WHAT YOU HAVE TO DO:
Repeat the data word for word, excluding every picture.

MATERIAL PROVIDED:
· · · · ·

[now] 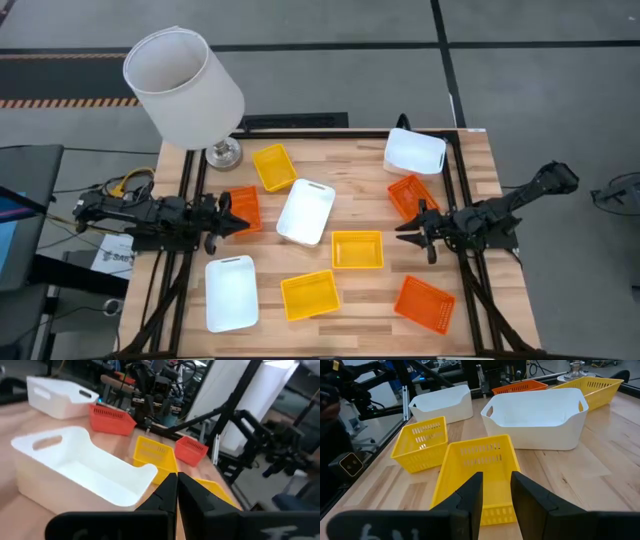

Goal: Stack baskets by color
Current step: Stack the bottom white bin on top of the middle white bin

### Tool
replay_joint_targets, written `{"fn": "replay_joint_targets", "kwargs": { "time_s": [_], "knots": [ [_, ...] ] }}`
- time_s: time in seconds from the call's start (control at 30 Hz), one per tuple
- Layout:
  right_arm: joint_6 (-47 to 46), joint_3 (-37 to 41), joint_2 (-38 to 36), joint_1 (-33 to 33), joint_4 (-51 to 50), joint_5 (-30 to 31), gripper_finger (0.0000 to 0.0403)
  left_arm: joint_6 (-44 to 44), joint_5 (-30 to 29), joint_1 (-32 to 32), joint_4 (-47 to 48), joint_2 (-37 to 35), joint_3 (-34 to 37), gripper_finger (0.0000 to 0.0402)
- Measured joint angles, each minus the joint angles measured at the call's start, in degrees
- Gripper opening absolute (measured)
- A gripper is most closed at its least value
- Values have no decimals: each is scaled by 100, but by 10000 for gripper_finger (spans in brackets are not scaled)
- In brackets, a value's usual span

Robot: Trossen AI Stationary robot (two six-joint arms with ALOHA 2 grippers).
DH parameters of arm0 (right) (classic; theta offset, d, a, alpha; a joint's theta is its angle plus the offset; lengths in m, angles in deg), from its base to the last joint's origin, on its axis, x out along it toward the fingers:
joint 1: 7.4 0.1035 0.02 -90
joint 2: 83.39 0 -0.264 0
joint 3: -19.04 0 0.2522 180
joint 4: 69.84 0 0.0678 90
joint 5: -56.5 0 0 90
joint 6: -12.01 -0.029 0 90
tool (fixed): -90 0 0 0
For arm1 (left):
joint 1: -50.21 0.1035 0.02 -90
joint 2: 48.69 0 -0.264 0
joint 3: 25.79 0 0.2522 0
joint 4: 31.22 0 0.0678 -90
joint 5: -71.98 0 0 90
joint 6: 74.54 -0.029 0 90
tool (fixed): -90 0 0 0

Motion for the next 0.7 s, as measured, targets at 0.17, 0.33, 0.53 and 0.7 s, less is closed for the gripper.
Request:
{"fn": "replay_joint_targets", "kwargs": {
  "time_s": [0.17, 0.33, 0.53, 0.7],
  "knots": [
    [0, -1, 0, 2, 0, 0, 124, 524, -68, 0, -18, 2, 2, 0],
    [0, -1, 0, 0, 0, 0, 124, 1025, -220, 0, -166, -1, 9, 0],
    [0, 0, 0, 0, 0, -1, 124, 2153, -391, 0, -436, 2, 9, 0],
    [0, -1, 0, 0, 0, 0, 124, 2817, -836, 0, -1644, 2, 5, 26]
  ]
}}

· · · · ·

EXERCISE RESPONSE:
[now] 

Goal: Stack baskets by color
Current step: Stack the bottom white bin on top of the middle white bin

### Tool
replay_joint_targets, written `{"fn": "replay_joint_targets", "kwargs": { "time_s": [_], "knots": [ [_, ...] ] }}`
- time_s: time in seconds from the call's start (control at 30 Hz), one per tuple
- Layout:
  right_arm: joint_6 (-47 to 46), joint_3 (-37 to 41), joint_2 (-38 to 36), joint_1 (-33 to 33), joint_4 (-51 to 50), joint_5 (-30 to 31), gripper_finger (0.0000 to 0.0403)
  left_arm: joint_6 (-44 to 44), joint_5 (-30 to 29), joint_1 (-32 to 32), joint_4 (-47 to 48), joint_2 (-37 to 35), joint_3 (-34 to 37), gripper_finger (0.0000 to 0.0402)
- Measured joint angles, each minus the joint angles measured at the call's start, in degrees
- Gripper opening absolute (measured)
- A gripper is most closed at its least value
- Values have no decimals: each is scaled by 100, but by 10000 for gripper_finger (spans in brackets are not scaled)
- In brackets, a value's usual span

Robot: Trossen AI Stationary robot (two six-joint arms with ALOHA 2 grippers).
DH parameters of arm0 (right) (classic; theta offset, d, a, alpha; a joint's theta is its angle plus the offset; lengths in m, angles in deg), from its base to the last joint's origin, on its axis, x out along it toward the fingers:
joint 1: 7.4 0.1035 0.02 -90
joint 2: 83.39 0 -0.264 0
joint 3: -19.04 0 0.2522 180
joint 4: 69.84 0 0.0678 90
joint 5: -56.5 0 0 90
joint 6: -12.01 -0.029 0 90
tool (fixed): -90 0 0 0
For arm1 (left):
joint 1: -50.21 0.1035 0.02 -90
joint 2: 48.69 0 -0.264 0
joint 3: 25.79 0 0.2522 0
joint 4: 31.22 0 0.0678 -90
joint 5: -71.98 0 0 90
joint 6: 74.54 -0.029 0 90
tool (fixed): -90 0 0 0

Motion for the next 0.7 s, as measured, targets at 0.17, 0.33, 0.53 and 0.7 s, less is closed for the gripper.
Request:
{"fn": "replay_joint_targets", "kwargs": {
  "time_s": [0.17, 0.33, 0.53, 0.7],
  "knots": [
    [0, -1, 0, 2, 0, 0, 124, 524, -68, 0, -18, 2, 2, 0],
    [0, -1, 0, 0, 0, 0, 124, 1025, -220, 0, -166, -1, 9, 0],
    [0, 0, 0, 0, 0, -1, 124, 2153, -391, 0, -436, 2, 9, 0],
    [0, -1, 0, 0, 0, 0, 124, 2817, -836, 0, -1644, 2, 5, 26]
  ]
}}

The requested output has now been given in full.